What this task involves. Retype, word for word, every line of the records below starting at the one that contains "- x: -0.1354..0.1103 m" and ending at the one that contains "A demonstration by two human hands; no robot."; include both of those lines and nothing more.

:: Data under study

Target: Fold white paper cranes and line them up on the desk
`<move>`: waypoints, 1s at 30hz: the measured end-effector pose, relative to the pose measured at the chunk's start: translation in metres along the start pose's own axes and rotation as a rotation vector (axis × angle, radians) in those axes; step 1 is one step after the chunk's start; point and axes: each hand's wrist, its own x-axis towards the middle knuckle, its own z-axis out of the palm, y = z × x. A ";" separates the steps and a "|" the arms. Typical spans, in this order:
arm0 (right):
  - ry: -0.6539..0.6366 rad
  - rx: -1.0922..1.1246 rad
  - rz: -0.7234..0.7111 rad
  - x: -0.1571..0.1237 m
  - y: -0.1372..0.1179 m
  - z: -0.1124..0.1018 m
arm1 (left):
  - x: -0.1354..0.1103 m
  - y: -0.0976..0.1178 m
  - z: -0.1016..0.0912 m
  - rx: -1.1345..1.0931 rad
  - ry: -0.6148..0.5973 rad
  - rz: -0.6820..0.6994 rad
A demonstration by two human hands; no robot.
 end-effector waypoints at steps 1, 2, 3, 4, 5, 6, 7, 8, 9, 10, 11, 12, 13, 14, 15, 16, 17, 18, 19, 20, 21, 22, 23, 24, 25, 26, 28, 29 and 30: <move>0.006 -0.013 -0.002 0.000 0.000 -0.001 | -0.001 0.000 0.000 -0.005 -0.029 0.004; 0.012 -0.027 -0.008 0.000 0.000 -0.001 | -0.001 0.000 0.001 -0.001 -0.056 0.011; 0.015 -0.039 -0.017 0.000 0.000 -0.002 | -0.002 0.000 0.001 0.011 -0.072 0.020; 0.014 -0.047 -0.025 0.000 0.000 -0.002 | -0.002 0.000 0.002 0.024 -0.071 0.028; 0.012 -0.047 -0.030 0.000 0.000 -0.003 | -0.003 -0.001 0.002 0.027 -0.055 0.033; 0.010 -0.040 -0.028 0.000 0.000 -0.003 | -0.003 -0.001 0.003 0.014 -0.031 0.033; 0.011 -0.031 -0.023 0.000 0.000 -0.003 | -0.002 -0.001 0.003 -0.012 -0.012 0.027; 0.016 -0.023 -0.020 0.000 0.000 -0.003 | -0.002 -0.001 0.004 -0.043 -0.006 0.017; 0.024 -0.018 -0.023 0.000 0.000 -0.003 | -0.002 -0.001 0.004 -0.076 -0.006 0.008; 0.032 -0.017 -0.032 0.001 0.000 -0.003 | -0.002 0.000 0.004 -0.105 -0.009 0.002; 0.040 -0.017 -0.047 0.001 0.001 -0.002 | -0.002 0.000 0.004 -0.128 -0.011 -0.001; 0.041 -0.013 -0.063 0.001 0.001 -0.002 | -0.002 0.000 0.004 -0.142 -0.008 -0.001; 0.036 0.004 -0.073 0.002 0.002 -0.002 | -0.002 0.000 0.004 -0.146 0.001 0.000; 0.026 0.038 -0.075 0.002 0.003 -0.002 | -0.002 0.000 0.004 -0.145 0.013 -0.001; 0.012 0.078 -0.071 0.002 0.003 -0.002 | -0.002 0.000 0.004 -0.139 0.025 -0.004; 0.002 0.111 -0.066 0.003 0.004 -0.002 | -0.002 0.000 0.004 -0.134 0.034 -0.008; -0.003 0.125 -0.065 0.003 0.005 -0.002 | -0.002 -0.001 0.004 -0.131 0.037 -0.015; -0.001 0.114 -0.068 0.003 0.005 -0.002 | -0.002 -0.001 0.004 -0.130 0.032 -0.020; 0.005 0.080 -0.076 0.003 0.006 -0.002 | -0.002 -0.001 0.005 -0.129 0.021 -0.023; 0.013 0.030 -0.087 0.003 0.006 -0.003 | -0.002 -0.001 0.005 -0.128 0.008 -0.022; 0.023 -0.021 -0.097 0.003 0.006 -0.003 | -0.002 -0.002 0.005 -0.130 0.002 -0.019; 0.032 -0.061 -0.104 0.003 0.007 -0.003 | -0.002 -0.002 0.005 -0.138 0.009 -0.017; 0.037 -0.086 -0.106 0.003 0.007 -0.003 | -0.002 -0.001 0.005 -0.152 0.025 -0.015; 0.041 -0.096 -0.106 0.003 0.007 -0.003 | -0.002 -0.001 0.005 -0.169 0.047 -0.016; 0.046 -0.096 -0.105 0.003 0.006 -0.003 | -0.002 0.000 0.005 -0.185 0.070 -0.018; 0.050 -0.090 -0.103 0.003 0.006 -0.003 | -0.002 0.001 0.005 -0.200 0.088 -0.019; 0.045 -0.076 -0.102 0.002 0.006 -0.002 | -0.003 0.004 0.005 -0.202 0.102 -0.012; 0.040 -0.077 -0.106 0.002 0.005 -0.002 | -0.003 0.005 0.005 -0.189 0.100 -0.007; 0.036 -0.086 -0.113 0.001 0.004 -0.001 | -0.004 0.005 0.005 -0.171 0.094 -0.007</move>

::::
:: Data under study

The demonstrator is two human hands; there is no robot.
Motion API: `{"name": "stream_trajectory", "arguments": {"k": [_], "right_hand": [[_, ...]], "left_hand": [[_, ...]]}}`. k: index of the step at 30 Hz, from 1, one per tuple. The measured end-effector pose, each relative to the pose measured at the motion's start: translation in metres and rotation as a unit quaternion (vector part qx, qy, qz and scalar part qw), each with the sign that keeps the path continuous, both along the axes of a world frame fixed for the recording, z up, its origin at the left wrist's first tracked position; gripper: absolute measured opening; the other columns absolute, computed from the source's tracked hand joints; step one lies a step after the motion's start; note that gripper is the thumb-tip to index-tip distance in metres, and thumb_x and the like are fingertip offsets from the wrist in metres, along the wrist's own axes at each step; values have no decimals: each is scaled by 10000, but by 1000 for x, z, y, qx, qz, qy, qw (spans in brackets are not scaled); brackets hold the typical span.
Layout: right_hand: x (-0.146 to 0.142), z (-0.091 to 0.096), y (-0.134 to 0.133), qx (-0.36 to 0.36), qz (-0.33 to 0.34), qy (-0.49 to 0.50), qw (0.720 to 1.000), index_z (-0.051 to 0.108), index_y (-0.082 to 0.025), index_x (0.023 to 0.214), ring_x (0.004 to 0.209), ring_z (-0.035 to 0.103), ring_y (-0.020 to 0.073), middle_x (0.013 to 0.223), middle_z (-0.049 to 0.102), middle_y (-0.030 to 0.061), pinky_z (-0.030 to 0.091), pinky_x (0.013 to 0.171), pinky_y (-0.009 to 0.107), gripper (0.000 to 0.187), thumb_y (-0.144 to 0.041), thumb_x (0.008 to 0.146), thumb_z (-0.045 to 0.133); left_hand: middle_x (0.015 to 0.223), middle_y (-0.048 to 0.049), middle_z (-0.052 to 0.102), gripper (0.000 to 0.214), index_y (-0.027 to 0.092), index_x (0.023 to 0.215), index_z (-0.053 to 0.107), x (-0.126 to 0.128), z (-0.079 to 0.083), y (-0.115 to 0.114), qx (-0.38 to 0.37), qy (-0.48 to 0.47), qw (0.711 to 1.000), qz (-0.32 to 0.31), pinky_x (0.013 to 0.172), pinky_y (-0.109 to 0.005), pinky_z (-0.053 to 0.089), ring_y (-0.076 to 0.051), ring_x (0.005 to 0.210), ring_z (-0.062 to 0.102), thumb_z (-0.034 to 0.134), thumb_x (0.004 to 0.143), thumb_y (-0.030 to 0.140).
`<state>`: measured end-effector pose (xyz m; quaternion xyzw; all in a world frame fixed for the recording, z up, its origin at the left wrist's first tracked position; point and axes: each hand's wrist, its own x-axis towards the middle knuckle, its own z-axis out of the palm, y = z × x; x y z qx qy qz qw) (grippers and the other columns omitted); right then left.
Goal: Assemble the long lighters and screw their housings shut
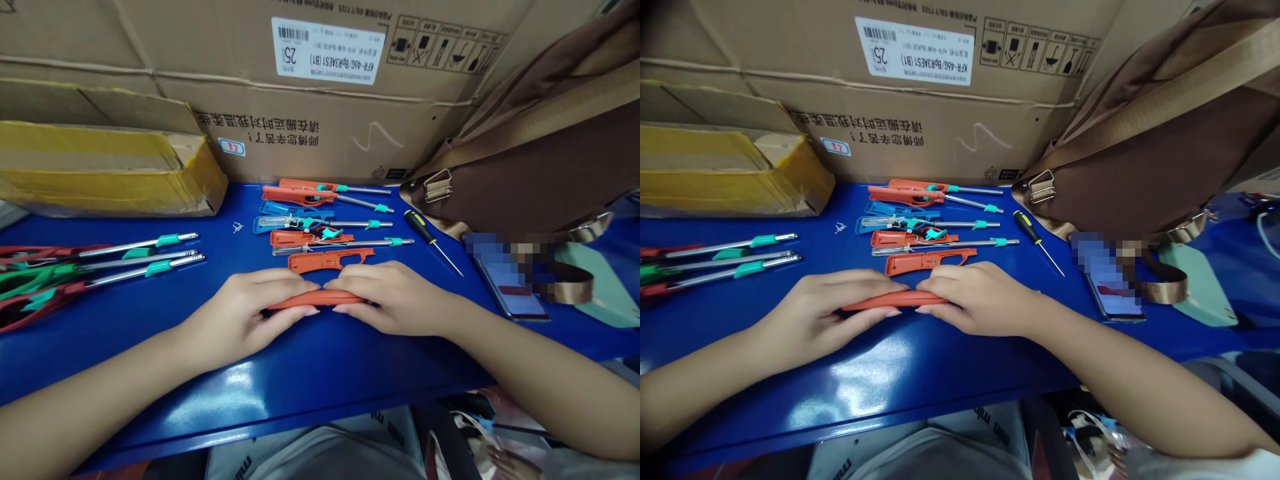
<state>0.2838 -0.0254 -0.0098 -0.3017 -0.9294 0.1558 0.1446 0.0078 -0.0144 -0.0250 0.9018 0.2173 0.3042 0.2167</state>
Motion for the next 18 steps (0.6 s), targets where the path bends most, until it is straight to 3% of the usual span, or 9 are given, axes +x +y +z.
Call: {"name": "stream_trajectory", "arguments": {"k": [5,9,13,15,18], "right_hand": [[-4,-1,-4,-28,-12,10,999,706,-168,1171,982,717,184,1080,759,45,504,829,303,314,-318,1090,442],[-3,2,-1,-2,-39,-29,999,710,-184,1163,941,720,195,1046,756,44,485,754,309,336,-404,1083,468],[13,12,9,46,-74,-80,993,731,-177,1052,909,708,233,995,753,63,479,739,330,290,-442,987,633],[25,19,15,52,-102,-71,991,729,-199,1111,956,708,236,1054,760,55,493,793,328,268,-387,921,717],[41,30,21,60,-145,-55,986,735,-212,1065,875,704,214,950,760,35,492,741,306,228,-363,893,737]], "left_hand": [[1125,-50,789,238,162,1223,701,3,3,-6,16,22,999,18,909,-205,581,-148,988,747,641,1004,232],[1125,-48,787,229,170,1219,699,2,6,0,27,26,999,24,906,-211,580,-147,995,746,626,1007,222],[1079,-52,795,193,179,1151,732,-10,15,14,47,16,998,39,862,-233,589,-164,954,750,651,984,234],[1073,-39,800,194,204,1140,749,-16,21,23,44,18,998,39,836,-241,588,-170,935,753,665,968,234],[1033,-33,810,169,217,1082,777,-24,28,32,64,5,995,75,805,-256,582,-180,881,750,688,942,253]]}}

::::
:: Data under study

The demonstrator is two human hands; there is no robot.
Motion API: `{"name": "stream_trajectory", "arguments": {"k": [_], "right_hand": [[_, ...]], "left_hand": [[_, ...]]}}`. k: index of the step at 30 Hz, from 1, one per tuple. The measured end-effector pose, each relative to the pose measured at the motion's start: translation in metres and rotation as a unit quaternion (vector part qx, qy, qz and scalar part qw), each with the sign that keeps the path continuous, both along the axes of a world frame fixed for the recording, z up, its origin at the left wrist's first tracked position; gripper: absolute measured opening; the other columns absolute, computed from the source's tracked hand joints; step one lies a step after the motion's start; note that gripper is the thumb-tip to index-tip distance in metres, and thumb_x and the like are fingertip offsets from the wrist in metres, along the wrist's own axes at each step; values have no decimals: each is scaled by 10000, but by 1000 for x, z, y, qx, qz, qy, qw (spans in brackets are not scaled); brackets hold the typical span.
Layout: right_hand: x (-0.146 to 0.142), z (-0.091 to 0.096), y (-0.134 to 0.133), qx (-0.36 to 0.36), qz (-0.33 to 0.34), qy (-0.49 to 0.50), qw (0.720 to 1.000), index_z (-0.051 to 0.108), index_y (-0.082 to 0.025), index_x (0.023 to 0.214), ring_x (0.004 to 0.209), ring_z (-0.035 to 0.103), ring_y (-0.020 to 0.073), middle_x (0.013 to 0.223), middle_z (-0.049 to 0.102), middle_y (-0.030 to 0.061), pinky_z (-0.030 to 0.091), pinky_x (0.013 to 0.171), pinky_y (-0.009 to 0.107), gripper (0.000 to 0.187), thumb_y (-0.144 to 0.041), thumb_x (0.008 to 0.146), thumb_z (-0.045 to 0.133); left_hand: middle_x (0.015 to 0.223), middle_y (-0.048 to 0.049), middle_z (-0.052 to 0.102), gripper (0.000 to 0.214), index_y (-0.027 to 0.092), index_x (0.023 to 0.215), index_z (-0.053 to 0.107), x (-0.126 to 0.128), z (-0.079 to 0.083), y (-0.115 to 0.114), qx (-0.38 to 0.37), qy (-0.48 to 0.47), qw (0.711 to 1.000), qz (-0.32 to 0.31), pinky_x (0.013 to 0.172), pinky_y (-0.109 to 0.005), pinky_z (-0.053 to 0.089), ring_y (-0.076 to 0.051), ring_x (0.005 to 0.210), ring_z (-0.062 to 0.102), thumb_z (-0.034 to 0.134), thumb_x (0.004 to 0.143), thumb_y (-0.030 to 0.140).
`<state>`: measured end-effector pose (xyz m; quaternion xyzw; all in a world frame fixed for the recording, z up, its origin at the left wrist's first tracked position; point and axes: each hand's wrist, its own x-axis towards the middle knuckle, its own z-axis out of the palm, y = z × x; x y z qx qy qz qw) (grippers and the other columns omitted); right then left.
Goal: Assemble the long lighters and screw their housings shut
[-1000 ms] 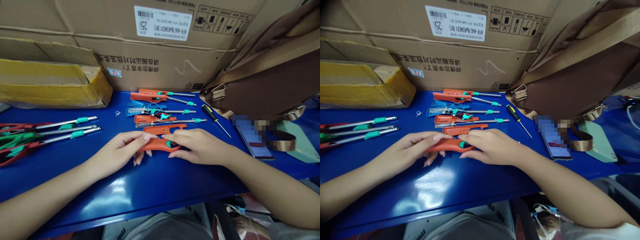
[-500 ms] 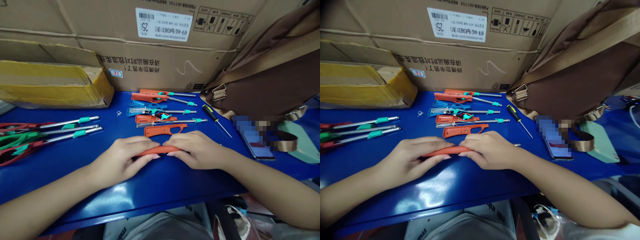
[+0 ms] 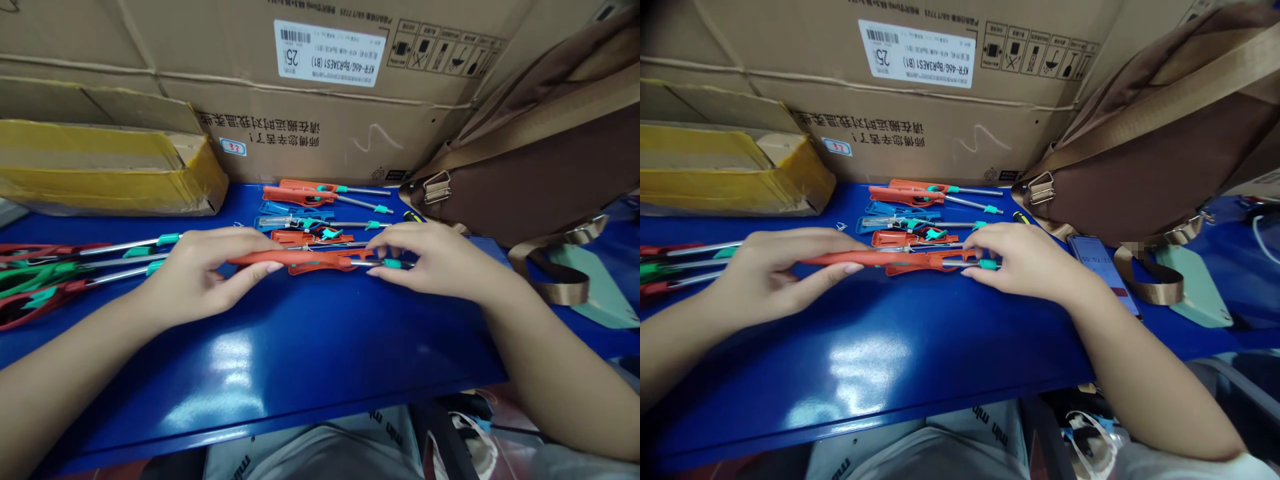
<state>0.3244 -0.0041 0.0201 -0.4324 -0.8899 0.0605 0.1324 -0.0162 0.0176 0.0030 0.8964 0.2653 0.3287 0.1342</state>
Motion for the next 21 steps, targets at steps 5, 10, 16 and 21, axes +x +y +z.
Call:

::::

Exercise answer.
  - x: -0.1354..0.1103 m
  - y: -0.0976..0.1178 m
  - z: -0.1016..0.0912 m
  - rx: -1.1345..1.0931 rad
  - ry: -0.6148..0.5973 rad
  - rz: -0.6820..0.6994 rad
A demonstration by two human hands; no robot.

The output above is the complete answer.